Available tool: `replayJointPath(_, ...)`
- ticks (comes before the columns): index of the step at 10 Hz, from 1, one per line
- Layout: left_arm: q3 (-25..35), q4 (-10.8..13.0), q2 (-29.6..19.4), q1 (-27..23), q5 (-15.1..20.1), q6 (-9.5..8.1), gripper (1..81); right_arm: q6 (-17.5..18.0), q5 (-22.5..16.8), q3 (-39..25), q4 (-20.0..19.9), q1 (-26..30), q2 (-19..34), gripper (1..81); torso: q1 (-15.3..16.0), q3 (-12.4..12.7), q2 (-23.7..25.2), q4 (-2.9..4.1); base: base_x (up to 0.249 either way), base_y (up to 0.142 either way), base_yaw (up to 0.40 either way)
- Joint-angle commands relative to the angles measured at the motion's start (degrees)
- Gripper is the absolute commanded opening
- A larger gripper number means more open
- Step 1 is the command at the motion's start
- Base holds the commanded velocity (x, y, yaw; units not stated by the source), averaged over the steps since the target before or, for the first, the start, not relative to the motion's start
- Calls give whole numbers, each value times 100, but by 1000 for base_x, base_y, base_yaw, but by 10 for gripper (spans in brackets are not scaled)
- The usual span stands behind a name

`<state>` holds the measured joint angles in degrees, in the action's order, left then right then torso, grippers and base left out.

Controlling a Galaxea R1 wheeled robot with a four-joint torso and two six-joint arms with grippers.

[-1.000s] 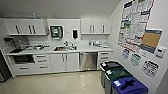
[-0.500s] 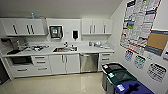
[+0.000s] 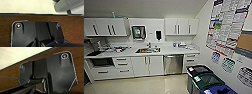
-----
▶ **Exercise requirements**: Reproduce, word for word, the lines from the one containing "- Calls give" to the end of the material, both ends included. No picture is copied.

▶ **Written answer**:
- Calls give whole numbers, each value times 100, but by 1000 for base_x, base_y, base_yaw, but by 10 for gripper (spans in brackets are not scaled)
- The usual span stands behind a name

`<state>` holds the measured joint angles in degrees, in the action's order, left then right then torso, grippers and base left out.

Controlling a Galaxea R1 wheeled robot with a four-joint torso and two six-joint arms with grippers.

[-1.000s] 
[-0.500s] 
[+0.000s] 

With this, the answer is finished.